PJ : Qu’est-ce qui vous a le plus étonné dans le développement de ces pratiques médicales d’hypnose ?
Ce sont probablement les ressources extraordinaires que possèdent les patients sans le savoir, et parallèlement, une forme de manque de confiance pour les utiliser en leur faveur. Mais cette question de confiance est aussi essentielle du côté du personnel soignant : la pratique de l’hypnose nous permet de faire davantage de confiance aux compétences des patients et, certainement, d’être davantage à leur écoute. En recourant à l’hypnose, on apprend en outre que les mots peuvent guérir comme ils peuvent détruire.
Mais comme pour toute innovation, il faut prendre garde aux excès d’enthousiasme. L’utilisation de l’hypnose avec les patients n’est pas protégée, ce qui peut mener à des abus. Ce peut être le cas en matière de traitement des addictions : on sait bien que ces problématiques sont complexes et nécessitent un travail en réseau regroupant diverses spécialités.

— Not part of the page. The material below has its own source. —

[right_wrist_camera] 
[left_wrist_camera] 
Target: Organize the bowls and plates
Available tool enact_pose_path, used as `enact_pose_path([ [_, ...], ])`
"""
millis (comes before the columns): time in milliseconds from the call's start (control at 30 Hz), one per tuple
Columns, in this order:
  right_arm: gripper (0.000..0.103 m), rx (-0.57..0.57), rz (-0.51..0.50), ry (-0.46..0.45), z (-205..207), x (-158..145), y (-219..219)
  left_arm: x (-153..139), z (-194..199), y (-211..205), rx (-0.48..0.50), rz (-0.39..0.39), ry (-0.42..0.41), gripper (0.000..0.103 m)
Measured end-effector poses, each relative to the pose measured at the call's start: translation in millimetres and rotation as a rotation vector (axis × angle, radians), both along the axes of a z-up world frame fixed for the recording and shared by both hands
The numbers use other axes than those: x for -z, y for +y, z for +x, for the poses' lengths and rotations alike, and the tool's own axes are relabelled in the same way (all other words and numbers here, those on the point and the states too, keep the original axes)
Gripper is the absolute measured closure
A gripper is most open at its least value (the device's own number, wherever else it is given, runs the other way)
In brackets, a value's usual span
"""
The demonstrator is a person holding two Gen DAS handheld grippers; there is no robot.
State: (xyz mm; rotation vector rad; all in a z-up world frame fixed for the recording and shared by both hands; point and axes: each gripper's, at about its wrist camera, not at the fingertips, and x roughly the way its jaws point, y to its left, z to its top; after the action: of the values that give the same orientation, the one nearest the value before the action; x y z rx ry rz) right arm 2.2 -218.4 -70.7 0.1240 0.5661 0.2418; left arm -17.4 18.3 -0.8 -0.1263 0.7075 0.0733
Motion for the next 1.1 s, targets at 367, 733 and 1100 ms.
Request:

Si quelqu’un propose de traiter les addictions en quelques séances avec 100% de succès, il faut prendre ses jambes à son cou ! J’ai d’ailleurs participé à la rédaction d’un avis pour le Conseil supérieur de la Santé relatif à l’utilisation responsable de l’hypnose dans les soins de santé.
PJ : Quelle est la direction que prennent les travaux qui ont commencé par étudier l’efficacité de l’hypnose ?
On souhaite désormais investiguer d’autres approches de conscience modifiée, comme celles qu’on peut obtenir avec des approches chamaniques, avec la musique, le reiki, la réflexologie plantaire, la méditation, le yoga, en s’intéressant aux résultats à court terme, mais aussi à long terme. C’est notamment en oncologie que beaucoup de recherches sont menées pour améliorer la vie des patients. L’avantage d’être dans un milieu universitaire, c’est la garantie de mener des recherches robustes dont les résultats sont probants.